Mientras, teatralmente, se firmaba por segunda vez el mismo acuerdo de espaldas a las víctimas de las Farc, no pude dejar de pensar en esas más de setecientas madres que, en ese mismo instante, estaban sumidas en la desesperación de no saber dónde ni en qué condiciones estaban sus hijos, sus seres más queridos, secuestrados infamemente por las Farc. Pensé que, en ese momento, en contraste, esas madres se veían sometidas a la revictimización de ver a los responsables del secuestro de sus hijos siendo tratados como jefes de Estado, mientras a ellas se les negaba su dolorosa realidad.
Pensé también en esas otras cientos de miles de madres, como mi madre, que han perdido a sus hijos, asesinados por las Farc, y que, diariamente, se ven enfrentadas al dolor de ver a sus victimarios sonreír, mientras su reparación y su reconocimiento como víctimas, en mayoría de los casos, no llegan.
Y, en contraste con la alegría cotidiana de mis hijas, de 12 y 14 años, no pude apartar de mi mente a esas miles de madres a las que las Farc les arrebataron sus hijos de escasos 9, 12 ó 13 años, mientras muy pocos exigen el retorno inmediato de estos, a su lado.
En contraste con la buena atención médica que recibo normalmente, pensé en las miles de madres que se han visto en la angustia de hacer filas en los hospitales con sus hijos desangrándose por las minas sembradas por las Farc y en aquellas que reúnen monedas para poder llevar al centro hospitalario más cercano a sus hijos que agonizan por desnutrición, pues perdieron la posibilidad de sustento para ellos, a causa de la miseria y desolación en que las Farc dejaron tantos territorios.
Tampoco pude alejar de mi mente a aquellas madres, que, desesperadas, han tenido que dejarlo todo y huir de sus pueblos para salvar a sus hijos de la mano asesina de las Farc. O a las tantas madres que no han podido serlo, porque ese grupo las obligó a abortar.
En contraste con la comedia en el Teatro Colón, estaba la tragedia de todas esas madres. Y todo ello, justamente, en la semana de la no violencia contra la mujer.
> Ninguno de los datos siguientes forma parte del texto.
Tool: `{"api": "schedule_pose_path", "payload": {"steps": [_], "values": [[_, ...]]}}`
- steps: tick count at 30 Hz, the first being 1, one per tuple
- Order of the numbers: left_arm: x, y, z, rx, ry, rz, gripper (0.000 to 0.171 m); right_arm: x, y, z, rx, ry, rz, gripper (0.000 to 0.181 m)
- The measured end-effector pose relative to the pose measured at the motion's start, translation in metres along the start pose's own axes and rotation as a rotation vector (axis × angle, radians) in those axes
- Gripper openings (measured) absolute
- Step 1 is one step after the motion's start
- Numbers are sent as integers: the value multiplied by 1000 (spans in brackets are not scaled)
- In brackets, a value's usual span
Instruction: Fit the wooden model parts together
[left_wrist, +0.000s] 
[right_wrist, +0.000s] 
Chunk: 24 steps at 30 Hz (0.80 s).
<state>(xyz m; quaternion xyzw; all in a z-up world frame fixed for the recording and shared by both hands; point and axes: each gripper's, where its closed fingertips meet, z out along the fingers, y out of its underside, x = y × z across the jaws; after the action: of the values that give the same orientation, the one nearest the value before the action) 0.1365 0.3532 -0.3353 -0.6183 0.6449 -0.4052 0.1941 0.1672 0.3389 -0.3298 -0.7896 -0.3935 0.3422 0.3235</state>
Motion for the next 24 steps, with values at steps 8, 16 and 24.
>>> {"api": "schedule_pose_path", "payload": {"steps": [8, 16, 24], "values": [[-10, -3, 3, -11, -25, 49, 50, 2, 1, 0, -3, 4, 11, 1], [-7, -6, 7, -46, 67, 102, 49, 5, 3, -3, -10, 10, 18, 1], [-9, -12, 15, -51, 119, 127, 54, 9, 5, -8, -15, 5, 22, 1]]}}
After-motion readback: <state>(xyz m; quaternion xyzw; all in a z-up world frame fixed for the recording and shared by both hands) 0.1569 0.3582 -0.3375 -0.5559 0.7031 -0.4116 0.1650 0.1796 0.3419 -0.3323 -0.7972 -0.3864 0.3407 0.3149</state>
De los más de 58.000 miembros de la Federación Colombiana de Víctimas de las Farc, que, a la vez, representamos a muchísimas más víctimas, más de la mitad somos mujeres: madres, abuelas, hermanas, viudas, que vemos con indignación cómo los máximos perpetradores de estos horrores niegan, en este proceso esquizofrénico, ser los responsables de ese dolor.
No nos cansaremos de señalar estos contrastes, porque los pacifismos que niegan la verdad jamás construirán país, ni verdadera paz. Nos duele ver cómo puede haber “pacifistas” que, llenos de rencor, estén desestimando el dolor de esas madres, mientras aplauden el valor de las Madres de la Candelaria, en Medellín, o de las Abuelas de la Plaza de Mayo, en Buenos Aires. Vale recordar que a todas estas madres víctimas aplica la frase del cantautor español Ismael Serrano, quien canta: “Madre, tu hijo no ha desaparecido. Lo encuentro andando contigo. Lo veo en tus ojos, lo oigo en tu boca, y en cada gesto tuyo”.
En esta etapa del proceso, me preocupan altamente la estigmatización que se está haciendo de quienes, ante todo, defendemos la vida, y la descalificación que sufrimos quienes luchamos por que esas madres, por que todas las mujeres víctimas, seamos escuchadas. Los que, con mala intención, frivolizan nuestras reclamaciones tienen que saber que ellas nacen del amor y no del odio, y de la solidaridad y no del resentimiento.